▶ TASK OBJECTIVE: Nothing but the lines from the one containing "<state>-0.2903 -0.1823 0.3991" through the end of the data should be output, each reproduced exactly.

BEGIN

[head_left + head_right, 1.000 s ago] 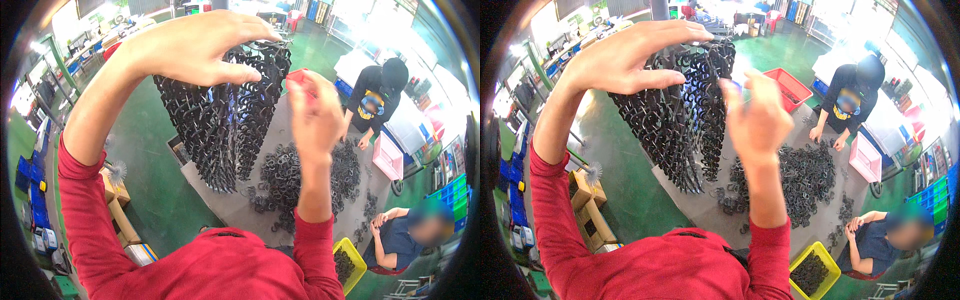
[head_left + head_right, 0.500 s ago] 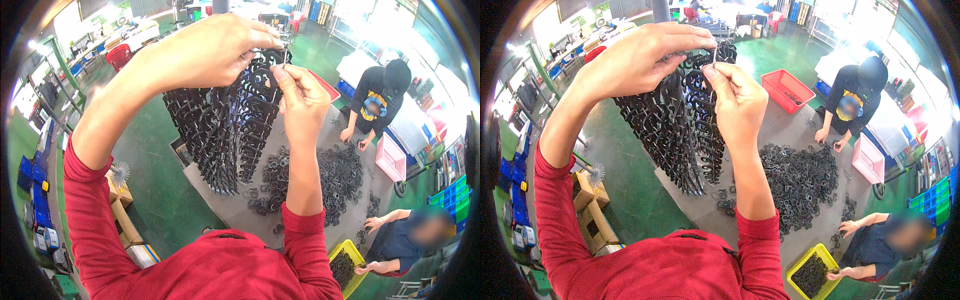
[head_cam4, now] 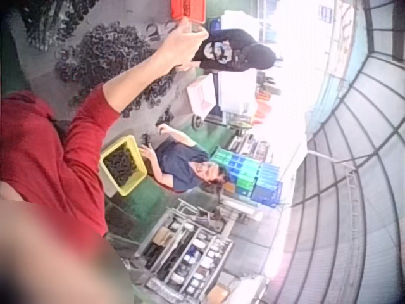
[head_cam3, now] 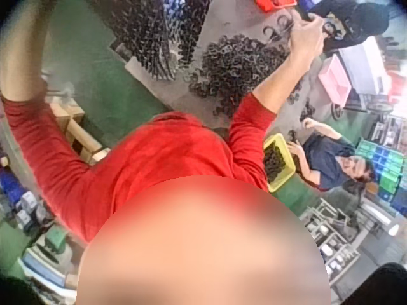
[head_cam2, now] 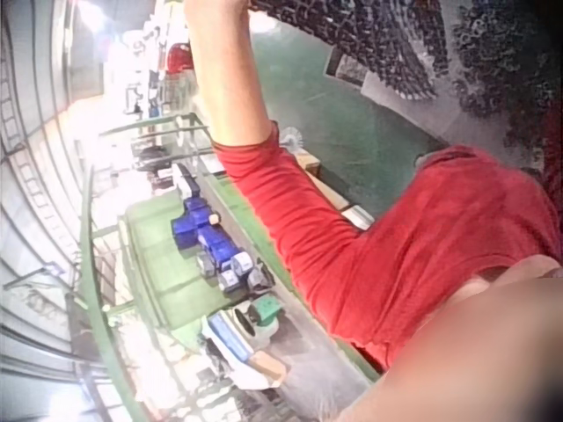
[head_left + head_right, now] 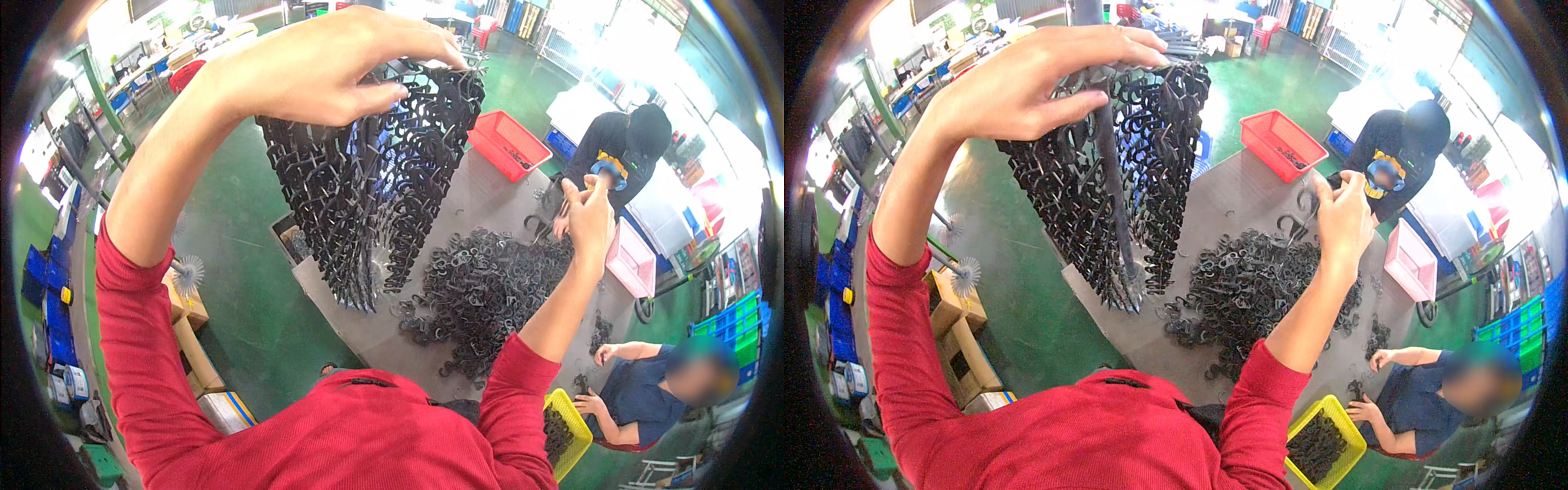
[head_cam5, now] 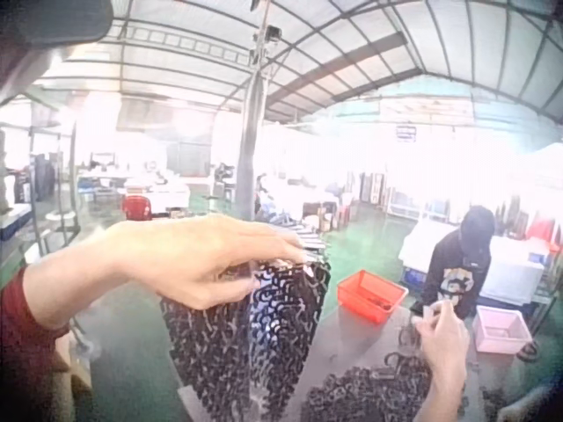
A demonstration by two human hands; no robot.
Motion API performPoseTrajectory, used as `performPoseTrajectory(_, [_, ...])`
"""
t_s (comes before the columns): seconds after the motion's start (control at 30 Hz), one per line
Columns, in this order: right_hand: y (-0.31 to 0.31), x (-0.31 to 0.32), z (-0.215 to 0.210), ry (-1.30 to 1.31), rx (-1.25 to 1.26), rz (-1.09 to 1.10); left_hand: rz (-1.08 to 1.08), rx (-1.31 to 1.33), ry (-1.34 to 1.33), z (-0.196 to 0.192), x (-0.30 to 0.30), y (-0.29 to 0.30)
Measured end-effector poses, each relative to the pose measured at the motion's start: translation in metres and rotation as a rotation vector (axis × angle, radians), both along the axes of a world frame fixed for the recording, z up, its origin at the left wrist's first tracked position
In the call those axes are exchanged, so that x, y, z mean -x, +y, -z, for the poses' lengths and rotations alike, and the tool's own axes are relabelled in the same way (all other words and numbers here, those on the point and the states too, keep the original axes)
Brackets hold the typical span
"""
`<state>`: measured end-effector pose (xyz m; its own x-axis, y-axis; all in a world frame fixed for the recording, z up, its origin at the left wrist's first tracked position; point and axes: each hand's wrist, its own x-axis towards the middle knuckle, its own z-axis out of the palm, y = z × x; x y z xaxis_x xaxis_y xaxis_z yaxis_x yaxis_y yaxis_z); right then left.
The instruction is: The person sorts small metal hooks and black plastic hangers on a table, then repeatedly picks up individual hangers and hooks to attach them to a vertical rotating rack. The person continues attaching hangers one by one to the rack while another person works nearby.
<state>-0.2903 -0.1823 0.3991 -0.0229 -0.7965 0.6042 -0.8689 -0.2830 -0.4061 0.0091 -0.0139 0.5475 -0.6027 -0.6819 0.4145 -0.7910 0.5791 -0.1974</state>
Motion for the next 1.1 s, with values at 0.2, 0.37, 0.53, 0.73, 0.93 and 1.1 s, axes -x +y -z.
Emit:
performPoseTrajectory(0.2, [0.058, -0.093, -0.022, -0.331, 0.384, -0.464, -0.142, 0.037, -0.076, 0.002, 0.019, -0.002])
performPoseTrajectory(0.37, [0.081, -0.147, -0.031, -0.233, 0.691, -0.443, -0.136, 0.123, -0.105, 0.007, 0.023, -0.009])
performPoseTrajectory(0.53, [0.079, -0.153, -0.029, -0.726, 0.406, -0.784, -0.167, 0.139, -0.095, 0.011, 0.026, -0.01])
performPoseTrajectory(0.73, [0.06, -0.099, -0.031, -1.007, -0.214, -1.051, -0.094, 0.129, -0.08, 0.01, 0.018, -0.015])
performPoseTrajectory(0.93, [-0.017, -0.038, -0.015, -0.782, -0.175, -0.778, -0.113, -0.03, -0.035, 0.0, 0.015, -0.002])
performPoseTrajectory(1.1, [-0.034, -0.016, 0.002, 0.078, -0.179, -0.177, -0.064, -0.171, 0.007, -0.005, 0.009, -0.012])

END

▶ OUTPUT:
<state>-0.2903 -0.1823 0.3991 -0.0229 -0.7965 0.6042 -0.8689 -0.2830 -0.4061 0.0091 -0.0139 0.5475 -0.6027 -0.6819 0.4145 -0.7910 0.5791 -0.1974</state>
Motion for the next 1.1 s, with values at 0.2, 0.37, 0.53, 0.73, 0.93 and 1.1 s, axes -x +y -z.
Emit:
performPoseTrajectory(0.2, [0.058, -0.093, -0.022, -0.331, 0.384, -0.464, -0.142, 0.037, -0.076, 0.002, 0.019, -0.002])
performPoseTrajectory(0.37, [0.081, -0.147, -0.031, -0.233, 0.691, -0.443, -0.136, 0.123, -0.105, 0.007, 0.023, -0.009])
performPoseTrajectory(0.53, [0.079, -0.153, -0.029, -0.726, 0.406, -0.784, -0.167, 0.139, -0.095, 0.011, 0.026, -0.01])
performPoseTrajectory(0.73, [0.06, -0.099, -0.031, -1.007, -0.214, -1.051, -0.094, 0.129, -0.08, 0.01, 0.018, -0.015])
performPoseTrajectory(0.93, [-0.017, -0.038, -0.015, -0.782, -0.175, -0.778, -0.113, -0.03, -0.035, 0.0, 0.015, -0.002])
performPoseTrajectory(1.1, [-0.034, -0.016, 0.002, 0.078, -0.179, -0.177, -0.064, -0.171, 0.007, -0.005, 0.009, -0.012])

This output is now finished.